Demcizumab has been known to cause many adverse effects in patient. The most common side effects are hypertension, fatigue, anemia, and headaches. More adverse effect are nausea, hypoalbuminemia, dizziness, and dyspnea occurred. Finally, some uncommon side effects are heart related illness forming half way through the study.

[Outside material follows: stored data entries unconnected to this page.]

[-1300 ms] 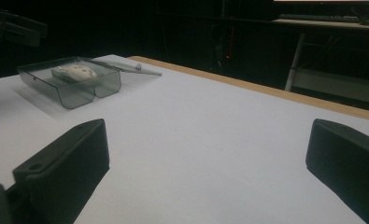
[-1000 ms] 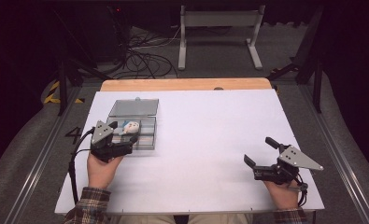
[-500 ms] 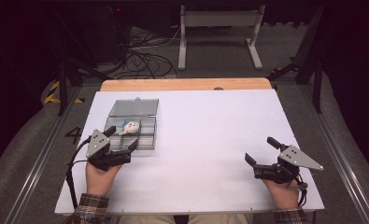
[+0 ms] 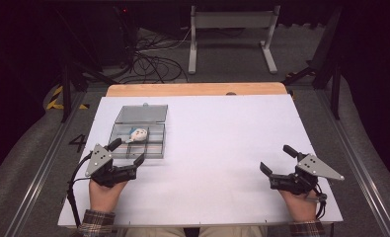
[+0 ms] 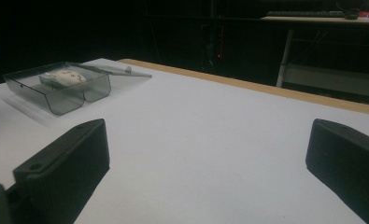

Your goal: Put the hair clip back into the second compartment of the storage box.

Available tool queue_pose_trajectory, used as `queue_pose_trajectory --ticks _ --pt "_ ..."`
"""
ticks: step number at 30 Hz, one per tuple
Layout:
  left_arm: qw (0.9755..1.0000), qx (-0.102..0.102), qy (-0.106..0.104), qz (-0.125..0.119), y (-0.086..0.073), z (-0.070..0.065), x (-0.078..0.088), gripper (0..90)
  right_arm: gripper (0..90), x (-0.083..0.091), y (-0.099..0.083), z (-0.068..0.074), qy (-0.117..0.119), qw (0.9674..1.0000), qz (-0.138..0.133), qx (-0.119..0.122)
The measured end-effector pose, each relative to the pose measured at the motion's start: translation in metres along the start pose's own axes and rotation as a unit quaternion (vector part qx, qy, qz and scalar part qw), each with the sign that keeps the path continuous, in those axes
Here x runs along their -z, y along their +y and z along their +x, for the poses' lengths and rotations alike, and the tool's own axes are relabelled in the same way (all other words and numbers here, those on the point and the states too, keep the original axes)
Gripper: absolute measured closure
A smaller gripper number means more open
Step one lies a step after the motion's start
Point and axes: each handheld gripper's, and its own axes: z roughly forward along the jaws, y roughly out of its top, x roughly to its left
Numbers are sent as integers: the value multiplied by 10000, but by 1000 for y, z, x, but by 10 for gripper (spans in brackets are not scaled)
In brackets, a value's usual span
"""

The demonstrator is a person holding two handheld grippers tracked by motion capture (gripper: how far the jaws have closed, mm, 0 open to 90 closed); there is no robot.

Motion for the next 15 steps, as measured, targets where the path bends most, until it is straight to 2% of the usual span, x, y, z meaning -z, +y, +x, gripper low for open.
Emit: queue_pose_trajectory --ticks 8,13,15 --pt "10000 -7 1 -33 -6 0 7 57 3 0 0 0 8 10000 17 41" --pt "9999 -166 39 -17 -9 -3 11 55 3 0 0 0 20 10000 -1 44" --pt "9999 -164 6 -35 -10 -2 12 54 3 0 0 0 29 10000 10 51"
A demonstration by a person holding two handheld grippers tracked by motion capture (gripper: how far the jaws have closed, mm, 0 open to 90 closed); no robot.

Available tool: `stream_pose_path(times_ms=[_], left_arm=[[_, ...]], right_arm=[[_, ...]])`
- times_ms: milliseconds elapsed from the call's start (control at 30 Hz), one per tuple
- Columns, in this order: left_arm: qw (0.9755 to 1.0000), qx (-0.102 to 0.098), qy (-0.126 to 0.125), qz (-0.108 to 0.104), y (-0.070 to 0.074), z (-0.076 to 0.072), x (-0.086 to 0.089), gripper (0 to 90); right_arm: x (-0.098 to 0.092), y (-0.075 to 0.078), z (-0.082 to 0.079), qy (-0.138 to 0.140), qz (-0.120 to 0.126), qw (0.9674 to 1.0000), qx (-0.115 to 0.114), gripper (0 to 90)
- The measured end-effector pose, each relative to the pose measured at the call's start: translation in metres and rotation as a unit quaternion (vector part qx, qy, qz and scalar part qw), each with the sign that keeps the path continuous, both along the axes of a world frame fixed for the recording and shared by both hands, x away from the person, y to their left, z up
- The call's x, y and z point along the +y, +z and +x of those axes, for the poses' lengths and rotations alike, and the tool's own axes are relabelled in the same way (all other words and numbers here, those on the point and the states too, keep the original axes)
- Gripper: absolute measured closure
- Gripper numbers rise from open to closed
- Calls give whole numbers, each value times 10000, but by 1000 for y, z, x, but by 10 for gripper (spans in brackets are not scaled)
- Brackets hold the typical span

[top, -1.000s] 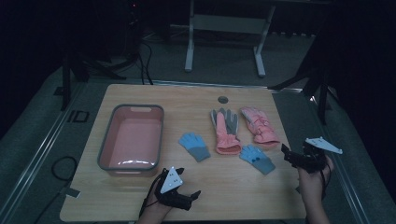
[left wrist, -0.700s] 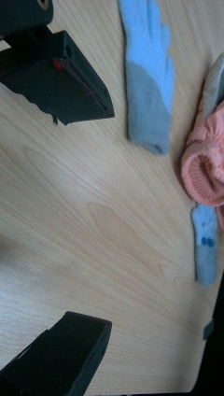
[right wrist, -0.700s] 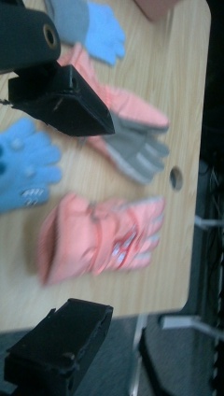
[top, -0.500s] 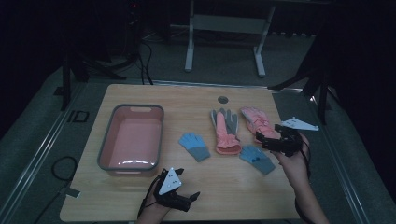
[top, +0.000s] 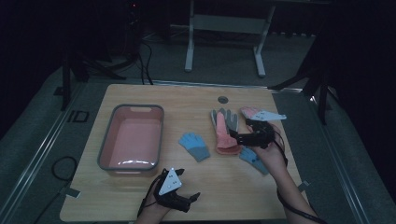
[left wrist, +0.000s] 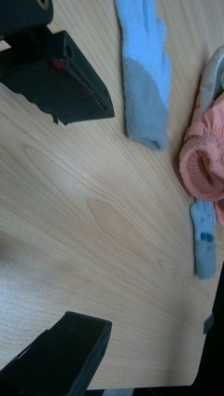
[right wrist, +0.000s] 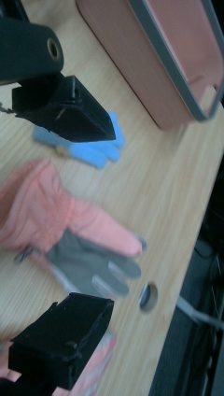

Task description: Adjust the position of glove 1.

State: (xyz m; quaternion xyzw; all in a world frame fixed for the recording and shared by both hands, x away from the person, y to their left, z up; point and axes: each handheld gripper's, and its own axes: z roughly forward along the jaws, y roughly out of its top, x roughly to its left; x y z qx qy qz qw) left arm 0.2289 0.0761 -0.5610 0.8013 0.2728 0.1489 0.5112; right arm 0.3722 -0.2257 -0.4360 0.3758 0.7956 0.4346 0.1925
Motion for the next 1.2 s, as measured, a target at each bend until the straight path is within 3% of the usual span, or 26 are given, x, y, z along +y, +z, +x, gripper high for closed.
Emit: stream_pose_path(times_ms=[400,600,767,900,1033,1100,1200], left_arm=[[10000,-22,-43,30,0,-1,-1,21],[10000,-17,-67,-14,0,-1,0,21],[9999,-35,-96,10,0,-1,-1,20],[9999,-55,-102,41,0,-2,-1,21],[9999,-54,-101,37,0,-2,-1,21],[9999,-49,-118,37,0,-2,-1,21],[9999,-50,-121,40,0,-2,-2,21]], right_arm=[[58,-19,9,667,-276,9970,276,164],[85,-33,12,915,-468,9942,312,246],[99,-43,15,1036,-489,9923,474,273],[115,-56,20,1203,-633,9890,587,335],[123,-66,25,1185,-896,9866,675,533],[126,-72,28,1272,-860,9849,799,553],[129,-81,32,1254,-1055,9827,859,592]])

The patients that were chosen are older than 21, life expectancy greater than three months, histologically confirmed melastic, and normal hematologic and clotting parameters. Patients that were excluded received therapy four weeks or earlier, known HIV infection, bleeding disorder, receiving anticoagulants, uncontrolled hypertension, and pregnant or nursing. In addition people that have New York Heart Association Functional Classification II, III, and IV, uncontrolled seizers, active neurological diseases, and significant intercurrent illness are excluded. Phase 1a trials shows that the drug will be a durable anti-tumor response. In the Phase 1b trials shows the safety and pharmacokinetics that help decide what the maximum tolerated dose is. They dosed fifty-five patients either weekly with a doses ranging from.5 to 5 mg/kg or dosed biweekly with doses ranging from 2.5–10 mg/kg. The Phase 1 trials show that Demcizumab has a tolerable short term safety profile with common side effects of hypertension and fatigue. The recommended dose is 5 mg/kg until further research have been done.
Phase 2 Trials
They are holding 2 phase 2 trials. The Yosemite trial is testing demcizumab with Abraxane and gemcitabine verses only using Abraxane and gemcitabine for pancreatic cancer. The second phase 2 trial is Denali, which is testing demcizumab with pemetrexed and carboplatin verses only pemetrexed and carboplatin alone for non-small cell lung cancer patients. The patients were similar to subjects in phase 1 trials of demcizumab. The Yosemite trial is a double blind, randomized, 3 arm study in subjects with metastatic pancreatic cancer. The primary purpose of the study is to assess the efficacy and safety of demcizumab with Abraxane plus gemcitabine compared to only standard care. The Phase 2 dose of Demcizumab was 3.5 mg/kg every two weeks for 70 days. In April 2017, OncoMed announced that the trial had failed to meet its primary endpoint and demcizumab had no significant effect on survival. The other phase 2 trial is the Denali trial for non-small cell lung cancer. It is a randomized, 3 arm study in subjects with first-line metastatic Stage IV non-squamous non-small-cell lung cancer. The tumors must not have an epidermal growth factor receptor or anaplastic lymphoma kinase. The primary objective of this study is progression-free survival. Secondary objectives are response rate, duration of response, overall survival, safety, immunogenicity, and pharmacokinetics. Each randomized subject will receive carboplatin and pemetrexed for four cycles, followed by pemetrexed maintenance. The Denali trial was completed at the end of 2016. Clinical testing has since been discontinued following the results of the second trial.
Commercialization
The OncoMed pharmaceuticals has received phase 1 data that has favorable outcomes for the company. OncoMed believes that their ability to co-develop and co-promote Demcizumab with Celgene in the United States will give the company more success for Demcizumab. OnocMed will be given a 10-16% royalty charge for the co-development and co-promote. The drug will be released in the United States in the year 2020 and will be released in European Union by 2021. The price for Demcizumab will be 25 thousand dollars in the United States and 20 thousand dollars ex-U.S. For pancreatic cancer Celgene will approximately make $600 million in 2022 and $300 million in 2023. For non-small cell lung cancer Celgene will approximately make $1.7 billion in 2027 and $550 million in 2028.